I will have to differ in some respects from what Fr. Dietzen has offered.

The development of the communion or altar rail seems to be more complicated than that.

If probably developed from chancel screens which would screen the view of the sanctuary and also the wall dividing the choir area in basilicas from the rest of the nave.   These barriers go back to the earliest times of the Church.  They were intended to separate the space of the clergy from that of the laity, to mark better the place of the most holy part of the action and, as a practical issue, probably help to to keep critters (not just the congregation) from wandering into the sanctuary at the wrong time.

For example, in 5th c. N. Africa St. Augustine speaks in a sermon about a railing or barrier in a church in Carthage.  Read s. 359B. Perhaps I should do a PODCAzT on that.  It is a real kick to get a snapshot of a day in ancient Carthage.  The 5th c. historian Theodoret in his Ecclesiastical History describes how St.
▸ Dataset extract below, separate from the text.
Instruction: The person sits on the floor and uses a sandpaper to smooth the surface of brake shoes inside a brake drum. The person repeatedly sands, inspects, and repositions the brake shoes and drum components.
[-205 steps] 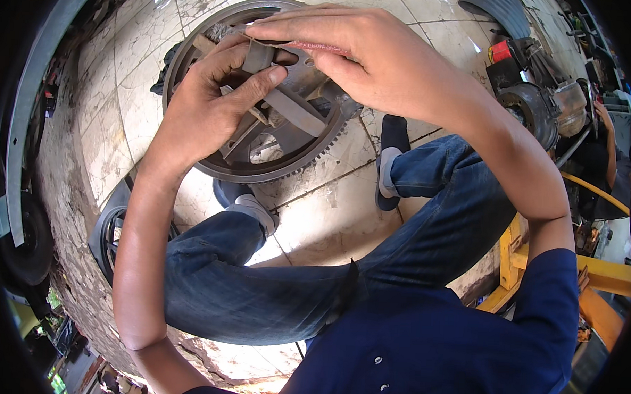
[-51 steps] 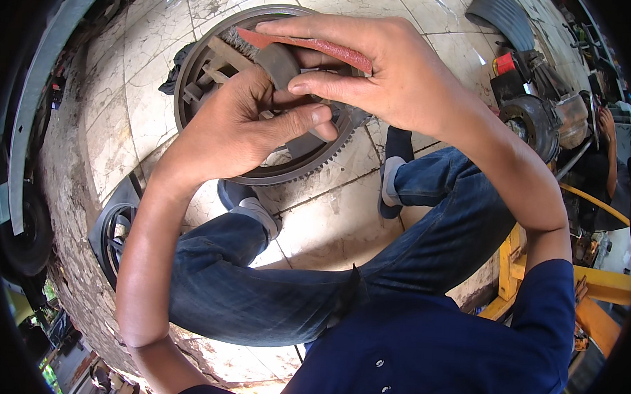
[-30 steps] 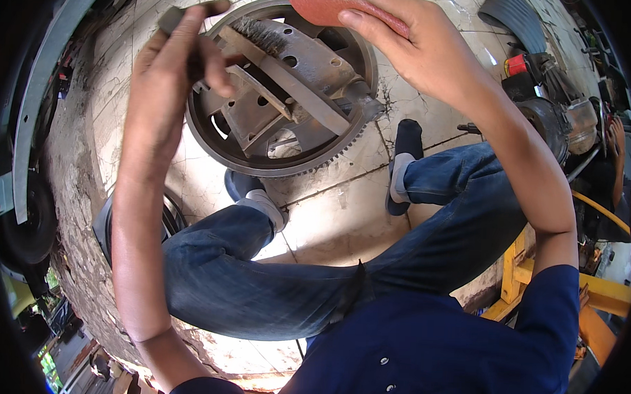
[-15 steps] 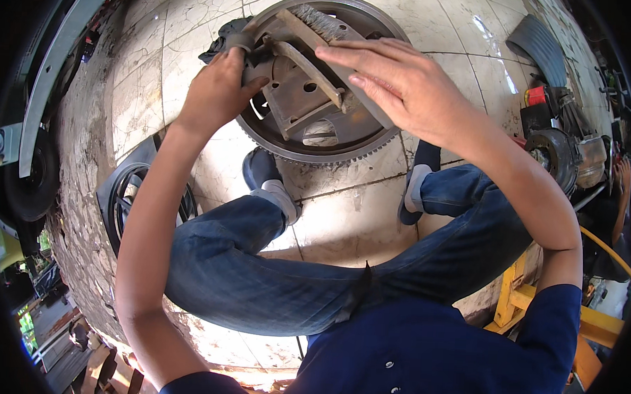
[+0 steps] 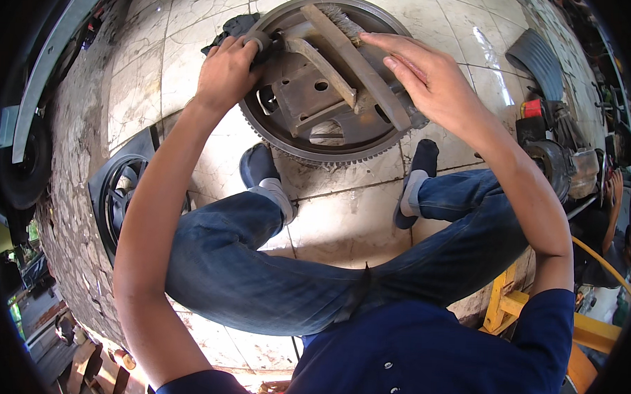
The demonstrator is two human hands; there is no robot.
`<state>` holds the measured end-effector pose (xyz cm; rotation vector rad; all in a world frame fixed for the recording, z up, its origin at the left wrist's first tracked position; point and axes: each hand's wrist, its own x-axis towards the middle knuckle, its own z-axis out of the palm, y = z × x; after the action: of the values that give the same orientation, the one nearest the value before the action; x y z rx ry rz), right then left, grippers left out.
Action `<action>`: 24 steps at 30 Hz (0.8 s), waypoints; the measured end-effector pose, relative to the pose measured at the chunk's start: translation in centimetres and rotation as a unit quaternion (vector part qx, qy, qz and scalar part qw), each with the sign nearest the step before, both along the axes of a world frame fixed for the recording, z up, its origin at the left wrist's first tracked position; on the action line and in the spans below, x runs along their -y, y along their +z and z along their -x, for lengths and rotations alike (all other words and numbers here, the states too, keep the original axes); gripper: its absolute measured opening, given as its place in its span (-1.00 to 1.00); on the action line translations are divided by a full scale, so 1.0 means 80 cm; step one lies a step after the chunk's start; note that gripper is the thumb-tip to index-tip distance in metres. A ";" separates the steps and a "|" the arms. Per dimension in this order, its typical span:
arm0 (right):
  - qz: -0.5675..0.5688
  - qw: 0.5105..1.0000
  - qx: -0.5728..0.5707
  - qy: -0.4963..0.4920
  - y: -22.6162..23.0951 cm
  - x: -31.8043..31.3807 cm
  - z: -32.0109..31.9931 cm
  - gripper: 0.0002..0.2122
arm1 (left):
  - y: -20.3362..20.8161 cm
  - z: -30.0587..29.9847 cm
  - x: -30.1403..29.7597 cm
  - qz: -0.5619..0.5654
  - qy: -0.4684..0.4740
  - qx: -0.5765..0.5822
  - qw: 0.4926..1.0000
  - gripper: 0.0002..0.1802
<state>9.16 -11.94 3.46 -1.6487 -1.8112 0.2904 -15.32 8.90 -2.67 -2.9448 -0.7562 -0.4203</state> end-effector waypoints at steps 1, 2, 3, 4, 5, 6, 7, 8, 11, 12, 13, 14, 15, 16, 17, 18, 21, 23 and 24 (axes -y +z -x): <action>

Ambrose forbade the Emperor Theodosius form entering the sanctuary past the rail. 

The barrier which fittingly – and with deep symbolic meaning – separates the sanctuary (the place of the priests and of sacrifice) and the nave (the place of the congregation) would come together under the weight of that greater understanding of the nature of the Eucharist which lead to more careful and reverent reception of Holy Communion.  It is both practical and symbolic.

The altar or communion rail was not merely to facilitate the reception of Holy Communion to keeling communicants (which is a practice devoutly to be wished and, please God, will return), but it has the symbolic meaning.  I think most if not all people who are against altar rails, if they are not just ignorant, are really just no very clear about the different roles of clergy and laity in the liturgical action.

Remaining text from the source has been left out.